• Activity:
Look through the records that follow. Copy every line containing the word "frame".

• Records supplied:

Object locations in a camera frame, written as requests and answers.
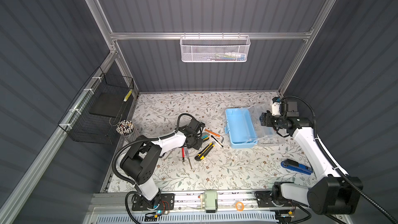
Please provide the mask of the yellow black utility knife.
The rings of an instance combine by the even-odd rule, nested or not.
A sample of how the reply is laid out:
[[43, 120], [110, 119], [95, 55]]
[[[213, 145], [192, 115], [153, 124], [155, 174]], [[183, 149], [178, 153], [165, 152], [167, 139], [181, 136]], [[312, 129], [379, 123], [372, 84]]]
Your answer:
[[214, 148], [215, 143], [212, 142], [210, 143], [208, 146], [206, 146], [201, 152], [199, 152], [196, 156], [195, 156], [195, 161], [201, 161], [203, 160], [209, 153], [210, 151]]

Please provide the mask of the blue plastic tool box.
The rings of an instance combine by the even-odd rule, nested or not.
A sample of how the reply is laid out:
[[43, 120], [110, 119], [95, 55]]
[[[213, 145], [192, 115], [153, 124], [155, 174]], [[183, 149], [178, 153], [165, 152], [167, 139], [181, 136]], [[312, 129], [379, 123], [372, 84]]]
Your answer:
[[248, 108], [227, 108], [226, 120], [225, 133], [230, 137], [231, 148], [252, 148], [258, 143]]

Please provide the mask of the black marker pen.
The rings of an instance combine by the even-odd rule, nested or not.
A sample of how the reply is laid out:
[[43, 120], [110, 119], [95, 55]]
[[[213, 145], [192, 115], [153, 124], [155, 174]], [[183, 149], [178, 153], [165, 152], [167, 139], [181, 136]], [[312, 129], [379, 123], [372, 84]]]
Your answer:
[[224, 147], [224, 145], [223, 145], [217, 138], [215, 138], [213, 135], [211, 136], [211, 138], [215, 141], [215, 143], [216, 143], [219, 147], [221, 147], [221, 148]]

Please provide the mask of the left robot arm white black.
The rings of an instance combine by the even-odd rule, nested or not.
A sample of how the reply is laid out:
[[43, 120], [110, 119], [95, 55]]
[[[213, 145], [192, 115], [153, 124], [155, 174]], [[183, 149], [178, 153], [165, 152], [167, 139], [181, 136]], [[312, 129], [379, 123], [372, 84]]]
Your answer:
[[200, 149], [205, 123], [191, 119], [190, 123], [163, 137], [150, 139], [139, 136], [131, 146], [120, 152], [113, 162], [115, 169], [121, 169], [120, 179], [133, 184], [136, 191], [148, 203], [157, 205], [160, 189], [155, 185], [153, 173], [158, 160], [165, 153], [177, 148]]

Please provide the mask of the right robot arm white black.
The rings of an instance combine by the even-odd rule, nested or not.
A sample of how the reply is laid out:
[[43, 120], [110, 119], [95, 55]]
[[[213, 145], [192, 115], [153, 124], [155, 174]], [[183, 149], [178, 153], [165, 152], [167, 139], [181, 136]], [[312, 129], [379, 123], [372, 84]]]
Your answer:
[[276, 182], [272, 187], [273, 201], [295, 201], [318, 215], [354, 214], [363, 189], [362, 181], [350, 177], [333, 158], [316, 133], [316, 121], [289, 114], [288, 105], [287, 97], [274, 97], [271, 109], [261, 114], [260, 123], [275, 131], [286, 130], [306, 154], [317, 183], [309, 188], [287, 181]]

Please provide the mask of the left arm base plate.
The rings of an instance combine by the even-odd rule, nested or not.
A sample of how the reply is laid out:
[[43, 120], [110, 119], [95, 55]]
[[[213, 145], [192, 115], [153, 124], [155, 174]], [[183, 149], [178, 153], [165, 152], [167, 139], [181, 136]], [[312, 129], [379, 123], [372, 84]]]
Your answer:
[[145, 197], [135, 194], [131, 200], [133, 211], [149, 211], [165, 210], [170, 211], [174, 209], [175, 194], [158, 194], [152, 200], [147, 200]]

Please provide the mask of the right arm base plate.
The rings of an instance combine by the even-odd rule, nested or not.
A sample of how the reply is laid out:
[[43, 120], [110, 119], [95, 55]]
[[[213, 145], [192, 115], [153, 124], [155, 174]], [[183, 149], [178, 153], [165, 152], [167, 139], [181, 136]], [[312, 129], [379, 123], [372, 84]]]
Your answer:
[[290, 200], [273, 196], [271, 191], [255, 191], [254, 195], [258, 207], [296, 207]]

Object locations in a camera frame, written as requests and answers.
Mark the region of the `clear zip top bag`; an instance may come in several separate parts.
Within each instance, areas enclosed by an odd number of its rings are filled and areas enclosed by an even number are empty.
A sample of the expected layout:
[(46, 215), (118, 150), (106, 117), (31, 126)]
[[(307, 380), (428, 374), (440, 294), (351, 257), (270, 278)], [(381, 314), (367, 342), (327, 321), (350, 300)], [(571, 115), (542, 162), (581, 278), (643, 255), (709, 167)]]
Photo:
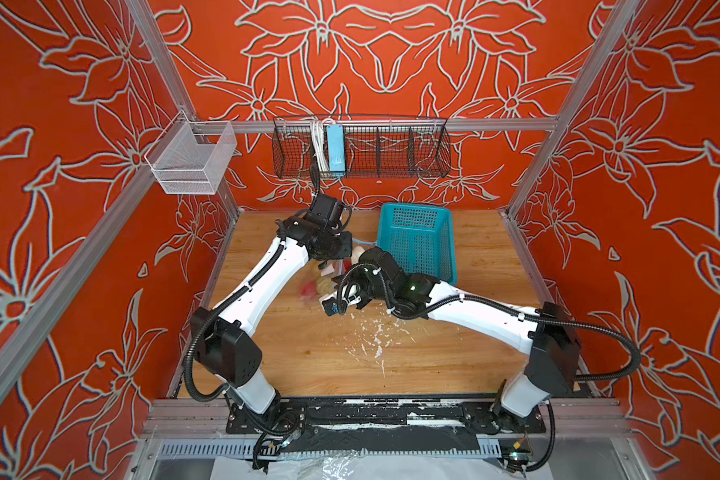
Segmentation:
[(310, 262), (299, 275), (298, 294), (305, 305), (317, 302), (332, 293), (338, 284), (338, 278), (359, 261), (360, 256), (374, 243), (354, 240), (351, 256), (343, 260), (329, 260), (325, 265)]

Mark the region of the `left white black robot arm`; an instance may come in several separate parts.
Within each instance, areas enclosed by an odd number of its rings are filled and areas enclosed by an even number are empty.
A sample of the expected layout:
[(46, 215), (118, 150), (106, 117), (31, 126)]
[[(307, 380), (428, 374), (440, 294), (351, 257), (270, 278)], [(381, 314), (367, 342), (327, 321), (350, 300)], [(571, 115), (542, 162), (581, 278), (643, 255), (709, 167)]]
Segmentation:
[(275, 430), (280, 396), (265, 378), (263, 353), (253, 336), (271, 303), (309, 262), (351, 256), (352, 236), (342, 219), (349, 209), (317, 190), (307, 209), (276, 222), (265, 255), (231, 294), (212, 309), (200, 307), (192, 314), (183, 358), (183, 382), (192, 399), (210, 402), (232, 393), (254, 421)]

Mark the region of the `green cabbage toy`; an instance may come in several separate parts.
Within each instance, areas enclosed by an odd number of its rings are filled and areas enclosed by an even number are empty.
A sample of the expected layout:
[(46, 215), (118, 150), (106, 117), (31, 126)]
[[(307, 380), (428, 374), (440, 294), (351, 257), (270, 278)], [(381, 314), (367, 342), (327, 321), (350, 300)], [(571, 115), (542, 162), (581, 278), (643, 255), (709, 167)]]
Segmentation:
[(330, 275), (319, 276), (315, 280), (318, 296), (322, 297), (335, 292), (336, 284)]

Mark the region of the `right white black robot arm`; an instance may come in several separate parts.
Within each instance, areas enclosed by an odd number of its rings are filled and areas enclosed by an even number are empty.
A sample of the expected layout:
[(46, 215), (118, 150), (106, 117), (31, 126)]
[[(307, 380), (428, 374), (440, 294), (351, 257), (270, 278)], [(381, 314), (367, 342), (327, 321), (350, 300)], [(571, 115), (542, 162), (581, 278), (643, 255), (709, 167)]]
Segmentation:
[[(634, 373), (641, 352), (628, 336), (599, 325), (574, 322), (557, 304), (520, 307), (461, 290), (435, 276), (406, 273), (392, 255), (379, 247), (365, 251), (358, 262), (334, 280), (334, 291), (322, 298), (329, 316), (362, 309), (374, 300), (384, 302), (400, 320), (430, 319), (481, 333), (526, 355), (524, 370), (506, 381), (496, 405), (499, 412), (519, 418), (537, 405), (567, 395), (578, 382), (605, 381)], [(588, 330), (618, 341), (630, 355), (628, 363), (611, 372), (578, 373), (581, 340)]]

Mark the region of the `red apple toy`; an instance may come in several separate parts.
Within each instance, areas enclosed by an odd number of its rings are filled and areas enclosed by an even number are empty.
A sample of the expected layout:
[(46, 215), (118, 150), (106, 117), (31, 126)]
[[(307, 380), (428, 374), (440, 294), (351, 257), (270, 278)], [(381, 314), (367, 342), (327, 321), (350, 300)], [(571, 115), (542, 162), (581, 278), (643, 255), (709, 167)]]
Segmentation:
[(303, 302), (309, 302), (317, 298), (318, 292), (316, 284), (314, 282), (303, 284), (300, 288), (299, 296)]

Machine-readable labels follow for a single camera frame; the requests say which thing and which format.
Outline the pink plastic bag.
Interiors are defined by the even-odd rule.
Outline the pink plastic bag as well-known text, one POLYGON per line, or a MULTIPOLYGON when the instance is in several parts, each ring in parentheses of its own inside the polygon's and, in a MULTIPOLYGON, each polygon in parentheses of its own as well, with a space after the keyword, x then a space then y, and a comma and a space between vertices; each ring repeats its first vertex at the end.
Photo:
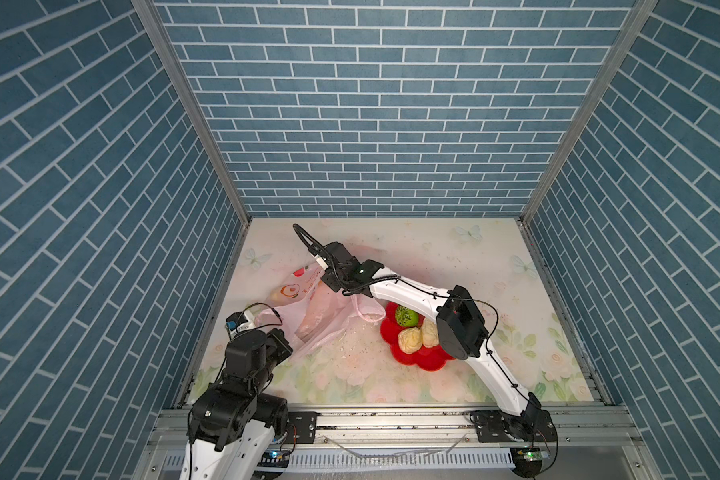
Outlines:
POLYGON ((341 337, 354 321, 377 324, 384 307, 365 295, 345 296, 322 280, 324 270, 313 262, 294 271, 274 289, 266 306, 255 316, 257 326, 270 325, 284 332, 298 359, 341 337))

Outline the green fake fruit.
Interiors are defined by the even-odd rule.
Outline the green fake fruit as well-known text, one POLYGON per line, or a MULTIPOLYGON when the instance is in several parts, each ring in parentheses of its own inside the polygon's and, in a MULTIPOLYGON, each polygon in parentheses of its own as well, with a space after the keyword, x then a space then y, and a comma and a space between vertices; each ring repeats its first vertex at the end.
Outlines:
POLYGON ((395 309, 394 318, 397 325, 403 329, 417 327, 420 323, 420 315, 404 306, 395 309))

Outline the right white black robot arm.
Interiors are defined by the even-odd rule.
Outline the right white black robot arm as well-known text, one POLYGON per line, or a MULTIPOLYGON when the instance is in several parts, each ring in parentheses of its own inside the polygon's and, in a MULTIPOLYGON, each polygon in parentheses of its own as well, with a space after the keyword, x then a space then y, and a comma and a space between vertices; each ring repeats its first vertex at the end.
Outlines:
POLYGON ((328 254, 317 254, 315 259, 324 270, 322 282, 333 291, 391 301, 433 319, 439 345, 465 362, 489 389, 512 438, 530 442, 541 436, 543 426, 551 424, 540 400, 515 378, 496 352, 492 343, 495 330, 486 326, 478 301, 466 288, 438 289, 372 260, 361 263, 352 257, 339 261, 328 254))

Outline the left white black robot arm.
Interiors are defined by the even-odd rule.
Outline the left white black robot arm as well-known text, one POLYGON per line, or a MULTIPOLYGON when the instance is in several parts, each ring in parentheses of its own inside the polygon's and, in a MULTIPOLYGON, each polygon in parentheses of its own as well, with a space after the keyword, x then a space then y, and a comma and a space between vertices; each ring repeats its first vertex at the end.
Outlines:
POLYGON ((251 479, 288 427, 288 404, 264 392, 292 354, 280 328, 244 330, 230 340, 219 378, 192 405, 182 479, 251 479))

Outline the red flower-shaped bowl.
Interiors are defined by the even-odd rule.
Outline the red flower-shaped bowl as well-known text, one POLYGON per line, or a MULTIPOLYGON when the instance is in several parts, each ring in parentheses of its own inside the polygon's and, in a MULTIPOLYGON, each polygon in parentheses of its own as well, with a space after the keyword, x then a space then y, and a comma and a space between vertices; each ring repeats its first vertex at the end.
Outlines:
MULTIPOLYGON (((448 355, 440 345, 434 348, 424 348, 422 346, 422 348, 413 355, 406 355, 400 351, 397 337, 404 329, 399 327, 395 322, 394 312, 398 306, 401 305, 394 302, 389 302, 386 305, 386 316, 380 326, 381 338, 389 345, 393 358, 402 365, 415 365, 421 370, 428 372, 436 372, 444 368, 445 365, 452 360, 452 357, 448 355)), ((426 319, 423 315, 419 315, 420 323, 417 326, 418 328, 422 326, 423 321, 426 319)))

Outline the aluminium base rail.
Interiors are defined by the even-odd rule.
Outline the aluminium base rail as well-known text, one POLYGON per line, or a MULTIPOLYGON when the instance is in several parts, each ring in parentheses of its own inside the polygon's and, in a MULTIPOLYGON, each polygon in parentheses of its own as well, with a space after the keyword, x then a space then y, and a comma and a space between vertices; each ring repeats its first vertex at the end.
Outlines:
MULTIPOLYGON (((660 474, 626 407, 598 403, 551 405, 551 424, 532 446, 550 450, 551 463, 572 469, 599 466, 612 454, 631 479, 660 474)), ((508 434, 501 412, 487 405, 310 406, 293 405, 278 438, 289 454, 306 449, 421 451, 508 448, 522 442, 508 434)))

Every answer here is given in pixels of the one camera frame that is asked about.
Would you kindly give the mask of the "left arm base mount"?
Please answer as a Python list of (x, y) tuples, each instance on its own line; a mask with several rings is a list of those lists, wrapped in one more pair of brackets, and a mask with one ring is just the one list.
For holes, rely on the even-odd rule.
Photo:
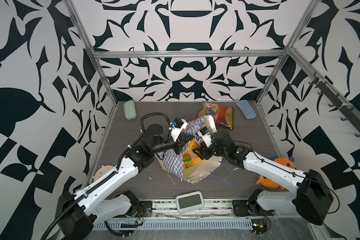
[(123, 215), (115, 215), (114, 218), (127, 218), (127, 217), (145, 217), (152, 213), (153, 202), (141, 201), (131, 191), (124, 191), (125, 195), (132, 204), (129, 210)]

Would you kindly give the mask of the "gold fruit gummy bag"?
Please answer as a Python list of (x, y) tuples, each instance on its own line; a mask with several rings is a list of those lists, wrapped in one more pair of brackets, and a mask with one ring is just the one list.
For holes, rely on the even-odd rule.
[(223, 105), (202, 102), (202, 109), (198, 113), (198, 117), (212, 116), (216, 126), (220, 126), (229, 130), (234, 129), (234, 114), (233, 107), (226, 107)]

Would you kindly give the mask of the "yellow snack bag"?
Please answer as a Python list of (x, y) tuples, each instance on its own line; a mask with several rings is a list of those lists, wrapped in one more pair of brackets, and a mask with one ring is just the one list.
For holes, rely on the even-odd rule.
[(194, 140), (190, 141), (189, 146), (187, 147), (185, 153), (183, 154), (184, 169), (188, 169), (193, 165), (202, 161), (202, 159), (193, 152), (193, 150), (198, 147), (199, 147), (198, 144)]

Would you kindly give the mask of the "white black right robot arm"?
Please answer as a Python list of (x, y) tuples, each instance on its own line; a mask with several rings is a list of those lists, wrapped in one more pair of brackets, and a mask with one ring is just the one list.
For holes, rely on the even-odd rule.
[(253, 194), (258, 209), (297, 213), (314, 225), (324, 224), (337, 195), (319, 172), (304, 172), (278, 164), (256, 153), (250, 144), (234, 141), (224, 131), (213, 134), (204, 128), (198, 131), (197, 136), (202, 142), (193, 152), (201, 159), (222, 157), (231, 165), (257, 173), (286, 189), (286, 192), (260, 191)]

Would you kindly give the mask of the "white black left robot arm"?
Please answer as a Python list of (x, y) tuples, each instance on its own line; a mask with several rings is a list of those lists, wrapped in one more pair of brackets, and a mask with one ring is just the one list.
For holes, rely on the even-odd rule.
[(179, 154), (193, 139), (193, 135), (186, 133), (187, 125), (183, 119), (170, 122), (167, 138), (163, 137), (163, 128), (158, 124), (141, 130), (139, 138), (126, 148), (118, 164), (109, 172), (74, 194), (61, 194), (55, 220), (50, 227), (59, 226), (66, 240), (82, 240), (101, 220), (132, 214), (132, 206), (137, 205), (138, 199), (131, 192), (125, 192), (111, 201), (106, 198), (149, 166), (157, 153), (173, 150)]

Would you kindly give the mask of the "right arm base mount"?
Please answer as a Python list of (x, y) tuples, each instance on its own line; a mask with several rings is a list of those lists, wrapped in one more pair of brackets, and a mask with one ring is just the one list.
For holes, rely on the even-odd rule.
[(260, 207), (260, 205), (256, 202), (257, 197), (263, 190), (257, 189), (247, 200), (233, 200), (233, 213), (237, 217), (256, 217), (263, 216), (266, 214), (267, 216), (273, 216), (274, 211), (265, 211)]

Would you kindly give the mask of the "checkered paper bag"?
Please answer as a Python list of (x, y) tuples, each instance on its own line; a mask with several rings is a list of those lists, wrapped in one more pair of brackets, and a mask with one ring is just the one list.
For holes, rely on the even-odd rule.
[(179, 177), (182, 181), (196, 184), (223, 164), (222, 157), (211, 156), (203, 159), (200, 157), (201, 152), (196, 150), (202, 146), (204, 140), (212, 142), (211, 136), (217, 132), (216, 125), (211, 116), (204, 116), (188, 122), (182, 132), (192, 135), (193, 139), (181, 148), (180, 153), (168, 150), (158, 153), (156, 159), (167, 173)]

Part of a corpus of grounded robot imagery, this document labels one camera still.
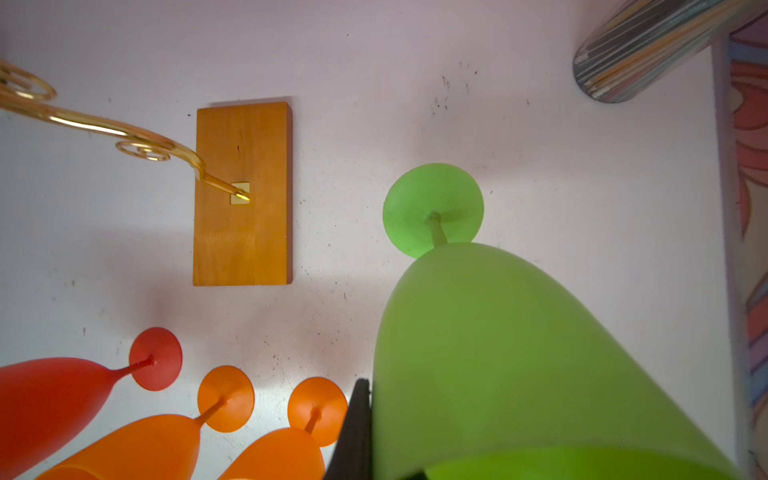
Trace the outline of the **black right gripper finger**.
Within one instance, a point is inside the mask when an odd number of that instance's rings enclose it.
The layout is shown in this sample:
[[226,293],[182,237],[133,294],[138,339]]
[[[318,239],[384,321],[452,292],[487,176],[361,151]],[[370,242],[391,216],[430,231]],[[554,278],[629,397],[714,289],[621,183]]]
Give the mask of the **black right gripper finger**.
[[370,480],[372,478],[372,412],[370,381],[355,382],[325,480]]

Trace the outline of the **orange wine glass front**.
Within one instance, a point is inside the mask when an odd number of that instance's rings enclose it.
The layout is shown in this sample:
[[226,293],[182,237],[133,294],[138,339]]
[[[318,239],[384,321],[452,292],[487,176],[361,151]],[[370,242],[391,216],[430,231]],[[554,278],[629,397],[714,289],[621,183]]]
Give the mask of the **orange wine glass front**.
[[339,439],[348,401],[333,381],[323,377],[299,383],[288,401],[289,426],[251,444],[224,471],[223,479],[321,479],[326,472],[322,449]]

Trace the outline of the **orange wine glass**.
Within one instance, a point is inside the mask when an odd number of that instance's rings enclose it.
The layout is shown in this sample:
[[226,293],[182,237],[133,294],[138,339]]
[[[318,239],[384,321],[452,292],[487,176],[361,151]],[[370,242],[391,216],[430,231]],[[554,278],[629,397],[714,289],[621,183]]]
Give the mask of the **orange wine glass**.
[[289,426],[251,444],[224,471],[223,479],[321,479],[326,472],[322,449],[339,439],[348,401],[333,381],[323,377],[299,383],[288,401]]
[[234,366],[220,366],[202,380],[199,415],[163,414],[132,422],[39,475],[41,479],[190,479],[201,431],[242,428],[250,419],[255,390]]

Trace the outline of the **green wine glass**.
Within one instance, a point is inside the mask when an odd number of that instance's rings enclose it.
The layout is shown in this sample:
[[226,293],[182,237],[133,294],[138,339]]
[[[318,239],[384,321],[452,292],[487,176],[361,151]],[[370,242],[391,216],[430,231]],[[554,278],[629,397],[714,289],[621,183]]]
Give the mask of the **green wine glass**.
[[372,389],[377,479],[735,479],[738,470],[602,324],[528,261],[475,241],[477,182],[443,163],[390,189],[412,258]]

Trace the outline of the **red wine glass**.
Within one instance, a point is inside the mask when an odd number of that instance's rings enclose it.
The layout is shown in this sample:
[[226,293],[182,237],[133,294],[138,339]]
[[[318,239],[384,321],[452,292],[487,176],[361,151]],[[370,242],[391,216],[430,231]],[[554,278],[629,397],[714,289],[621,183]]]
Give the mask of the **red wine glass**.
[[74,357],[28,360],[1,368],[1,477],[15,479],[75,438],[103,408],[115,385],[132,377],[148,391],[178,378],[183,352],[161,327],[134,340],[126,367]]

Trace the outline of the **gold rack on wooden base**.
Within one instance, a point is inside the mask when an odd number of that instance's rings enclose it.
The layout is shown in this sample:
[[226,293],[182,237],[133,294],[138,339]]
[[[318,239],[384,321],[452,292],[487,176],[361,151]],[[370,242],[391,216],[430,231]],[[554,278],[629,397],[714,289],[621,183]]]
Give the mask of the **gold rack on wooden base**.
[[293,281],[293,112],[258,101],[197,112],[196,146],[112,119],[52,105],[46,81],[1,63],[1,107],[30,118],[115,138],[122,153],[177,158],[196,176],[193,283],[282,286]]

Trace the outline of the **clear cup of pencils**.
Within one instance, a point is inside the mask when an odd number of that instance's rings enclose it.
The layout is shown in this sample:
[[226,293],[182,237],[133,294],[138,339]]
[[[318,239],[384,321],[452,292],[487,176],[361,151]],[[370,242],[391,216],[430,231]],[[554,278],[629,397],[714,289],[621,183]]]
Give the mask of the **clear cup of pencils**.
[[766,11],[765,1],[627,1],[577,49],[574,80],[593,100],[627,102]]

• Final answer:
Object locations in a camera frame, written as requests and answers.
Object locations in a camera frame, written as requests and answers.
Machine-readable labels follow for a single camera frame; the requests say which thing and which format.
Every answer here is given in pixels of the one camera frame that is asked about.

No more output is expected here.